▼
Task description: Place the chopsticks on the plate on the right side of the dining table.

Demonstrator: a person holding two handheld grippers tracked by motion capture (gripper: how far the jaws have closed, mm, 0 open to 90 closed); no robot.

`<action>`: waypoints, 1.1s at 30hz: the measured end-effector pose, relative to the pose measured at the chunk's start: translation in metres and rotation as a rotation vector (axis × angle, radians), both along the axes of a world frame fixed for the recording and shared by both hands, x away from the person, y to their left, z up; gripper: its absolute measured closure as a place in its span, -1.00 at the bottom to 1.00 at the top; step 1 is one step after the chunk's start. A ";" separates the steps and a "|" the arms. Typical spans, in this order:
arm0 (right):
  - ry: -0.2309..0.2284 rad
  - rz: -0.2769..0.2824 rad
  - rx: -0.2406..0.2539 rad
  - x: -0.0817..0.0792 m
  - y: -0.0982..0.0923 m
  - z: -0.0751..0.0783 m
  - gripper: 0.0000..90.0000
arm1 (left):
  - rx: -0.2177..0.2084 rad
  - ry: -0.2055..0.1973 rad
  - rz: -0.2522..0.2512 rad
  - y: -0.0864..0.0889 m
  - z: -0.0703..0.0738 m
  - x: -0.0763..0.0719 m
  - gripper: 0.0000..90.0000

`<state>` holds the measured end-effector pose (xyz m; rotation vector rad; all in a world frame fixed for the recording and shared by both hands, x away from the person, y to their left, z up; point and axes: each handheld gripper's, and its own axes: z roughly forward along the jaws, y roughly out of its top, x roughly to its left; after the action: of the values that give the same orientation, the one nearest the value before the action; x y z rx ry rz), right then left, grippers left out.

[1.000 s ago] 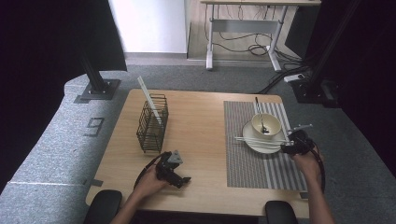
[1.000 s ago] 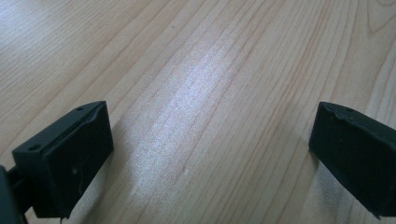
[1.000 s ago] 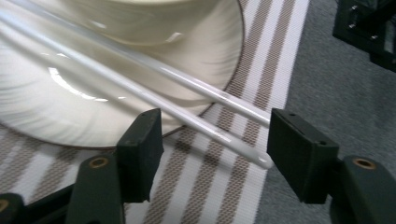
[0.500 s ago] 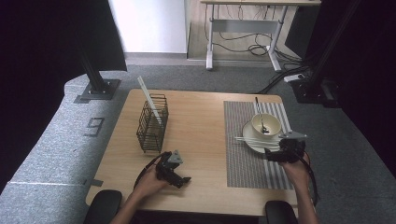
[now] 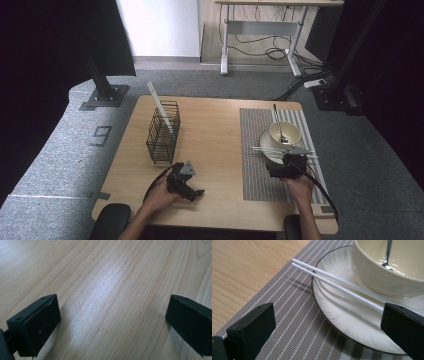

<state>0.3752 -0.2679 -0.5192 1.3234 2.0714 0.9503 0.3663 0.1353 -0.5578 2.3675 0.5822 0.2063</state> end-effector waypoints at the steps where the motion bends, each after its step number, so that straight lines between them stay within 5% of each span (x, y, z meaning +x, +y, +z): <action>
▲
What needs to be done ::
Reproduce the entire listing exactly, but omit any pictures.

Solution ::
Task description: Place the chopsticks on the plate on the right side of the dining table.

Demonstrator: a person holding two handheld grippers tracked by motion capture (gripper: how far the jaws have closed, mm, 0 open to 90 closed); no robot.

`<action>`: waypoints, 1.1s at 30hz: the measured end-effector pose, relative to the pose measured at the chunk's start: translation in metres and rotation as a rotation vector (axis × angle, radians), both along the axes of a world frame fixed for the recording and shared by both hands, x away from the person, y to their left, z up; gripper: its absolute measured closure as a place in its span, -1.00 at the bottom to 1.00 at the top; step 1 is one step after the chunk's start. A ";" separates the steps and a "|" the arms. Typical spans, in this order:
arm0 (right):
  - ry: -0.2309..0.2284 rad
  - rz: -0.2769..0.2824 rad
  - rx: -0.2406..0.2539 rad
  - x: -0.0817..0.0792 m
  - y: -0.0982..0.0923 m
  - z: -0.0751..0.0783 m
  - gripper: 0.0000..90.0000
arm1 (left):
  - rx: -0.2177..0.2084 rad
  - ry: -0.2055..0.1973 rad
  - rz: -0.2522..0.2512 rad
  - y: -0.0864..0.0889 m
  - z: -0.0703..0.0738 m
  - x: -0.0763..0.0719 m
  - gripper: 0.0000..90.0000

`<state>` holds the measured end-effector pose (xyz m; rotation vector rad; all in a world frame fixed for the recording and shared by both hands, x away from the person, y to their left, z up; point and axes: each handheld gripper's, and its own axes: z roughly forward along the jaws, y roughly out of its top, x roughly to its left; after the action: of the values that give the same orientation, the one nearest the value before the action; x y z rx ry rz), right then left, grippers left out.

[1.000 s ago] 
[1.000 s ago] 
[1.000 s ago] 
[0.500 s ago] 
[now] 

<state>0.3752 -0.2679 -0.5192 1.3234 2.0714 0.9503 0.3663 0.1353 -0.5578 2.3675 0.5822 0.2063</state> end-effector waypoints at the steps where the motion bends, each after its step number, so that straight lines between them stay within 5% of each span (x, y, z meaning +x, +y, +z): <action>

Fully answered, the exercise is complete.